▶ What to produce
Copy verbatim the block of lines in the entries below whose first line contains "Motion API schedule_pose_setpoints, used" and whose last line contains "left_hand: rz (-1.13". Leave out all other lines.

[Records from a data collection]

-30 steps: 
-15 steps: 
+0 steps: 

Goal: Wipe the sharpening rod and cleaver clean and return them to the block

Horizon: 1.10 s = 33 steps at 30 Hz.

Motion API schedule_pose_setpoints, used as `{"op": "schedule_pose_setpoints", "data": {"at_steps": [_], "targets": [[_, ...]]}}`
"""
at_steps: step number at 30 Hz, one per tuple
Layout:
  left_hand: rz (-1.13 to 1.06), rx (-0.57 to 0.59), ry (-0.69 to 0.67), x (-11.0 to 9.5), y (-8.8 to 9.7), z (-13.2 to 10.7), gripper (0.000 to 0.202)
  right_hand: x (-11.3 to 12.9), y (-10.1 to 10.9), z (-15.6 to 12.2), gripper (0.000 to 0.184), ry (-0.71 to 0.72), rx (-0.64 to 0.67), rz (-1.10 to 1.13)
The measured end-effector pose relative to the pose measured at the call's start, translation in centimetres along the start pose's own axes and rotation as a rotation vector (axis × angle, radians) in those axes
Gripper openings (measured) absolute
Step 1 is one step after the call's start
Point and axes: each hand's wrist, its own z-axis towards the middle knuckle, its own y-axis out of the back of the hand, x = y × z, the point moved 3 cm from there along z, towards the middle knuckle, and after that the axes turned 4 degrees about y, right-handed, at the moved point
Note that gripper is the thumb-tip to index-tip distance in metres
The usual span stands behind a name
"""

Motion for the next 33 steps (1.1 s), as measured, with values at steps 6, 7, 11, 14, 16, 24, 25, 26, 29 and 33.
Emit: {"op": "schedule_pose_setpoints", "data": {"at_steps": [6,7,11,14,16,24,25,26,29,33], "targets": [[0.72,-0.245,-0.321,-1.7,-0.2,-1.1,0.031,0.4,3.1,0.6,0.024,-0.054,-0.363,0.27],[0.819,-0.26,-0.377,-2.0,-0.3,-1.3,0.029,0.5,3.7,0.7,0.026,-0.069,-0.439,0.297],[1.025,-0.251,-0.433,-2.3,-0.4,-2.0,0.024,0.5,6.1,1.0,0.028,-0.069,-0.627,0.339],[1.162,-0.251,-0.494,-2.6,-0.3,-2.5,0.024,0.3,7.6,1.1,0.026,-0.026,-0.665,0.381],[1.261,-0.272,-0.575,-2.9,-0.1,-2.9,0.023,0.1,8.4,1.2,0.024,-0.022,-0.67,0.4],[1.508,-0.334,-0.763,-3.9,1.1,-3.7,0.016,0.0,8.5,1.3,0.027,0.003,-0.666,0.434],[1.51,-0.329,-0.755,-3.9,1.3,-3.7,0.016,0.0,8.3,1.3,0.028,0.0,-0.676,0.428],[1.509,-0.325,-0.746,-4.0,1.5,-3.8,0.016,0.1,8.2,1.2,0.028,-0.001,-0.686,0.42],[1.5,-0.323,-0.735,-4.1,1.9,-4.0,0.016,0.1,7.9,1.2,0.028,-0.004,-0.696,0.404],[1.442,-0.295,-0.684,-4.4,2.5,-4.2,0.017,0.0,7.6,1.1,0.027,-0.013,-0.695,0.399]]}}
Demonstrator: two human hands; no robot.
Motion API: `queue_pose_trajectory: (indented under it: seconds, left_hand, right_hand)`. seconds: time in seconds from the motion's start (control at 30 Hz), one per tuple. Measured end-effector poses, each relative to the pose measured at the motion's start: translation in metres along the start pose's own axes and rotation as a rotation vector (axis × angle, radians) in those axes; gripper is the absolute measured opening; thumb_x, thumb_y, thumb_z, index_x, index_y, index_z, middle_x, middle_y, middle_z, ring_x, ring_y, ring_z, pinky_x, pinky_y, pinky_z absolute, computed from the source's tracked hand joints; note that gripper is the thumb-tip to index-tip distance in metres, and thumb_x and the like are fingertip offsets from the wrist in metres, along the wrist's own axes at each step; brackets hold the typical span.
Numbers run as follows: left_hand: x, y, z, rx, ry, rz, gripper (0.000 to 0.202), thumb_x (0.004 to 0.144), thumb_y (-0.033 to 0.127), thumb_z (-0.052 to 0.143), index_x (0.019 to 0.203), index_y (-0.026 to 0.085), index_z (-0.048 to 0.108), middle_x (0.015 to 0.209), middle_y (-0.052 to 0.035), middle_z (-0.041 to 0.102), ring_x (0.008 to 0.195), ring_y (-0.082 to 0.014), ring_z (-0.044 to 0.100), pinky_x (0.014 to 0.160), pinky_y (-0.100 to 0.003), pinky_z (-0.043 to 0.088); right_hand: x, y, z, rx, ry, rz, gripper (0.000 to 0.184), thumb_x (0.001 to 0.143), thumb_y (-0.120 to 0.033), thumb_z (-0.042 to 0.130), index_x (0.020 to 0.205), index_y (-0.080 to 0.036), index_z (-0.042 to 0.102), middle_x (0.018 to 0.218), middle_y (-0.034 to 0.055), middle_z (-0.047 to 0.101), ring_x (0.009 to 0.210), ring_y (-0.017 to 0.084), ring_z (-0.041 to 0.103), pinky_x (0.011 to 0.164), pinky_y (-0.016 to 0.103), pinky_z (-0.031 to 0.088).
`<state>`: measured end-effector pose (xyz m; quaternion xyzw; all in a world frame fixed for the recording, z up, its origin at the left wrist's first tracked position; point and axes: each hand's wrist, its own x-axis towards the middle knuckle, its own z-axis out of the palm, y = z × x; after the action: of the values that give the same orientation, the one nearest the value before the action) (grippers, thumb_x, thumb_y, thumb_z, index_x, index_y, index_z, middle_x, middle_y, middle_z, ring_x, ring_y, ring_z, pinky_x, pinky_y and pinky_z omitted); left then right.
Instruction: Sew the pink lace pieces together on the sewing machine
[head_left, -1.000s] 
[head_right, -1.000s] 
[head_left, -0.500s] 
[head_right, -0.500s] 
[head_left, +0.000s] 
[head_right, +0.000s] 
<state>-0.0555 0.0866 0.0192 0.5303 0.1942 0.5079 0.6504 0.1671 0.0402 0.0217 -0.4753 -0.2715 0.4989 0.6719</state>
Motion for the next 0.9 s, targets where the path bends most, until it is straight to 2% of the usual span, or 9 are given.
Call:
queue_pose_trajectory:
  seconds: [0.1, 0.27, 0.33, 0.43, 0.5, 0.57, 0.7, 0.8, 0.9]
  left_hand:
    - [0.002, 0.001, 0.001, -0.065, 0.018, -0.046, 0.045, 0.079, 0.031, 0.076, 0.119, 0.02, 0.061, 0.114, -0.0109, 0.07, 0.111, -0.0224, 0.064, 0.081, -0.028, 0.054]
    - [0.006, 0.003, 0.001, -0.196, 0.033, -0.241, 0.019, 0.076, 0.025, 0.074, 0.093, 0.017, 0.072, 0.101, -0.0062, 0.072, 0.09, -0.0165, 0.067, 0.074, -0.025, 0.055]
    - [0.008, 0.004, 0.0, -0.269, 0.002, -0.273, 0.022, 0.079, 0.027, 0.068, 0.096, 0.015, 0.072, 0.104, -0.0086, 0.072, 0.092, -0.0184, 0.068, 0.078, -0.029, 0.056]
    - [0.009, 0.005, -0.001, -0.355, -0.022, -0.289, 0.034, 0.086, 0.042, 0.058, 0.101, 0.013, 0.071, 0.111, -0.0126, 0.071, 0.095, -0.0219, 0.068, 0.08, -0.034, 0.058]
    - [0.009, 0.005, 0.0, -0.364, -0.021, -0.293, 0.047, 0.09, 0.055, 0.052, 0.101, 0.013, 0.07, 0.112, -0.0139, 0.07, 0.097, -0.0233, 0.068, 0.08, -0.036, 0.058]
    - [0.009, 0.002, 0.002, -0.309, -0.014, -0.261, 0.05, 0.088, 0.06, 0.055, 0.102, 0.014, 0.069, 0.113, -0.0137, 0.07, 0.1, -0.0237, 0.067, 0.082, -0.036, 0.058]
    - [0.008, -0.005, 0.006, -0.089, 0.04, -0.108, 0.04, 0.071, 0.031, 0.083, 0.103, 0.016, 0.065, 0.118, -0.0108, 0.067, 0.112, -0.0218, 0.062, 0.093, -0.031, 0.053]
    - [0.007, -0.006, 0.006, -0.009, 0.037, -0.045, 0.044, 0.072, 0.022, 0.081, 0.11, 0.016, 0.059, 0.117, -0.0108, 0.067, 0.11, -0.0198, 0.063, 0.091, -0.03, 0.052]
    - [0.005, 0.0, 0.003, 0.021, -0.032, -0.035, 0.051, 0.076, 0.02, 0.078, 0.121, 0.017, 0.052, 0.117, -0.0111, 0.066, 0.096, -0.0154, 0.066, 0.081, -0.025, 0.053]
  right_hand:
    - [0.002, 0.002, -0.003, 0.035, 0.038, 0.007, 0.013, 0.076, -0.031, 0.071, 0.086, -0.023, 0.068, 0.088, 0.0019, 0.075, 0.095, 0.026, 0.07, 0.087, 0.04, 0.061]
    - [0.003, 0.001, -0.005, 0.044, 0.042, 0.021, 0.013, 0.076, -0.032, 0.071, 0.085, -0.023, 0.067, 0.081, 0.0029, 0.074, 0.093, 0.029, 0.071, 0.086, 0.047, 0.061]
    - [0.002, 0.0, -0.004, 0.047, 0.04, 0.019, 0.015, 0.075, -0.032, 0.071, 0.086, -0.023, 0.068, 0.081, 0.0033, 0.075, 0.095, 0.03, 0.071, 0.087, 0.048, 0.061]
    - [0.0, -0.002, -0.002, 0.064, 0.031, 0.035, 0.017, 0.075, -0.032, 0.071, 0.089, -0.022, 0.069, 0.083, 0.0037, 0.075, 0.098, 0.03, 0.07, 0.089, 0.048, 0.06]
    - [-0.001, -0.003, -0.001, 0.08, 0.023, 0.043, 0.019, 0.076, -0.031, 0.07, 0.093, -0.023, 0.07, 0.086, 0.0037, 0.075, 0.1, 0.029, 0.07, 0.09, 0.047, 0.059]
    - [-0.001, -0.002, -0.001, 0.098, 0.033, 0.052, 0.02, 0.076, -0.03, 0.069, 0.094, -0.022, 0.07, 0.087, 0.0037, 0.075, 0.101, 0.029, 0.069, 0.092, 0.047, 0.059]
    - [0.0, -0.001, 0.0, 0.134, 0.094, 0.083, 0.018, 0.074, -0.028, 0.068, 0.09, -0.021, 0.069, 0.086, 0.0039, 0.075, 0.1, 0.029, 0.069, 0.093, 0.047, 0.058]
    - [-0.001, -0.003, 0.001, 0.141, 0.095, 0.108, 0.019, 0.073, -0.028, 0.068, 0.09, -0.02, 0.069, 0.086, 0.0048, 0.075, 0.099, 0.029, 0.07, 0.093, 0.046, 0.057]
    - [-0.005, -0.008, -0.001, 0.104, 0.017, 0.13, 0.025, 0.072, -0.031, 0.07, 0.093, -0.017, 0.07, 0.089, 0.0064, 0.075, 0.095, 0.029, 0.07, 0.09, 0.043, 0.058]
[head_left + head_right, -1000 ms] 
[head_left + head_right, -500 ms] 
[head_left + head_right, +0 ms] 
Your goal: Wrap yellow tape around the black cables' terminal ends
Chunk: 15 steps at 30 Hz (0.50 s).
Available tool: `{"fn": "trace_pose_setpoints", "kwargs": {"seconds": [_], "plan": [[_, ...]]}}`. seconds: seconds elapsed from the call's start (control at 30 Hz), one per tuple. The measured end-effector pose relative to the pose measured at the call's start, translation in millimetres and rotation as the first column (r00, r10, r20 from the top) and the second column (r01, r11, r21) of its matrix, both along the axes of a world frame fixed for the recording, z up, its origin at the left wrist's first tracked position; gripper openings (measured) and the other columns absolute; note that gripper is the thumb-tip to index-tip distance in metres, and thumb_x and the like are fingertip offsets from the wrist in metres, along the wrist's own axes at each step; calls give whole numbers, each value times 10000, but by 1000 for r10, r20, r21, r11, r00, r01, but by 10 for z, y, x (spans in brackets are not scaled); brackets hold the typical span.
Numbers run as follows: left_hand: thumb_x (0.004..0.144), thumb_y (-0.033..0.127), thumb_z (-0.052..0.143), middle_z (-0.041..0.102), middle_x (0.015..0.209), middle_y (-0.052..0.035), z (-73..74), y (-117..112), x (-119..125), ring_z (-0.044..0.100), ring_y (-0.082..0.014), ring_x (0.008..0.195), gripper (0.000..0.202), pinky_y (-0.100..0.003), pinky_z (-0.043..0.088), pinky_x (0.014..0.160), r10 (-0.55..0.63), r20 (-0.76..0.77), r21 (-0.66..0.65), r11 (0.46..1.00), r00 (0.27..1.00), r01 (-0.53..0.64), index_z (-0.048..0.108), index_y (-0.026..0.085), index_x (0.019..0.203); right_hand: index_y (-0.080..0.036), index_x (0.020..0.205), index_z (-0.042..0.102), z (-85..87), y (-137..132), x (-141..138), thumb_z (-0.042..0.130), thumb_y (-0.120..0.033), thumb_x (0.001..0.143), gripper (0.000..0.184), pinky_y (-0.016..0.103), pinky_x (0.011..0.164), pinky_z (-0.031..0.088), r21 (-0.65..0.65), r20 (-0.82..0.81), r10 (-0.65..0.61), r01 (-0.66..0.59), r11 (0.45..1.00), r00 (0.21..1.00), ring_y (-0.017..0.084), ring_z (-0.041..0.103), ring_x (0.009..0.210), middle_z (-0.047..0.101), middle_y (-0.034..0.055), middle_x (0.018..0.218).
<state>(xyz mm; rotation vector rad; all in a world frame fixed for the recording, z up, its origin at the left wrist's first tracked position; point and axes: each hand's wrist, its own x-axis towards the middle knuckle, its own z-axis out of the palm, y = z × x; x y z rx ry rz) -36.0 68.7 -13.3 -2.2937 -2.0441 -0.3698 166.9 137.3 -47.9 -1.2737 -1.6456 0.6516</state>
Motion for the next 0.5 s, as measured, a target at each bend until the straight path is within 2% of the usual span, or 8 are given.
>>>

▶ Finished task
Motion API schedule_pose_setpoints, used as `{"op": "schedule_pose_setpoints", "data": {"at_steps": [_], "targets": [[_, ...]]}}`
"""
at_steps: step number at 30 Hz, one per tuple
Layout:
  left_hand: rz (-1.13 to 1.06), rx (-0.57 to 0.59), ry (-0.69 to 0.67), x (-11.0 to 9.5), y (-8.8 to 9.7), z (-13.2 to 10.7), gripper (0.000 to 0.202)

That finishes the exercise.